"My name's Mitch Maribel, and I'd like to legally change my identity"...
Mitchell Maribel was going through a life crisis. Not a middle aged one, as he was barely in his mid twenties. He sat on his couch, watching a his DVD copy of "Afro Samurai". He was going through issues of malaise. He didn't fit in.
He goes to work. It's seven in the morning when he gets there. Luke Skywalker. Holden Caulfield. Huey Freeman. Peter Petrelli. No, scratch Peter Petrelli. He's a walking idiot ball. These were a few of Mitchell's fictional avatars. People who were utterly bored with their lives. Antoine Doinel. Everything else was a copy of a copy...and so on. Don't want to get sued from copying "Fight Club". But would it matter, really?
That 2:30 feeling Mitchell felt throughout the entire day. He had a brief discussion with his predominantly white co-workers during lunch why black males usually looked better bald. Mitchell was considered the resident expert, as he was both of african descent, and shaved his head.
"Dreadlocks are only good on Jamaican's and girls" said Diana, a twenty year old temp that Mitchell liked.
"I...I mean I don't know. I've never really thought about it. I personally don't like to think about how other males look."
"No homo, am I right?" asked a guy that Mitch didn't like that well, with that motherfucking cocky grin on his face.

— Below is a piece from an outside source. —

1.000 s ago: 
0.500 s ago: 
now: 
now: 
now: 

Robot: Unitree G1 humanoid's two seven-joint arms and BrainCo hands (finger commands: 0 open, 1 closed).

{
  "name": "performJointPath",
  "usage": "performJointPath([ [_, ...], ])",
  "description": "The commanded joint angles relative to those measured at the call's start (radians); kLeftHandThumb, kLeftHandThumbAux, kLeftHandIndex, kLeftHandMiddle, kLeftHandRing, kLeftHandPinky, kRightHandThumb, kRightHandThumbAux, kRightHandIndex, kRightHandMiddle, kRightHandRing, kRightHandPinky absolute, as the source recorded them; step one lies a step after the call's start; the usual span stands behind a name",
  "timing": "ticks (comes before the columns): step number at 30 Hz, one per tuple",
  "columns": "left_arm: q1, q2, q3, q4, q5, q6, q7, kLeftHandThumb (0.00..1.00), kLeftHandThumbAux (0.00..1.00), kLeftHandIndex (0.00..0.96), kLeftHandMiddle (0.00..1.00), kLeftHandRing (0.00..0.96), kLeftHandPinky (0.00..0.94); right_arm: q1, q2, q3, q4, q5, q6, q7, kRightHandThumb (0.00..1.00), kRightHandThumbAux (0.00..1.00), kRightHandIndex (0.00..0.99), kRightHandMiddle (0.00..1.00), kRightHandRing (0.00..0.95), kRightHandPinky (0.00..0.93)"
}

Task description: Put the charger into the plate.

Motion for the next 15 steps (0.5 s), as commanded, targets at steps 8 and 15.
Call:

"No, not at all" sighed Mitch. "But I don't mean it that way. I just have never thought about it. Samuel L Jackson and Billy Dee Williams I'm assuming are the only people that might be the Gen X exception's to the rule, I suppose."
"What about..."
But Mitch got up from the semi circle desk where everyone was chatting, and decided to take an early day. He had enough idle pop culture musings as it was at home, where he could converse in privacy to his internet message board friends.
"That dude cut me off", replied Daniel, the man with the shit eating grin.
"Mitch isn't that athletic anyway" said another woman named Alexis. "You can only pull off the bald and black look if you're properly jacked, or properly bulky like Ving Rhames. Hey remember when he gave his award to Jack Lemmon?"
"Oh yeah" said someone else.
Meanwhile, Mitchell got home. He collected the mail from his mailbox situated right near the door, when he saw a DVD in a transparent slip cover that had his name on it and was marked as "important".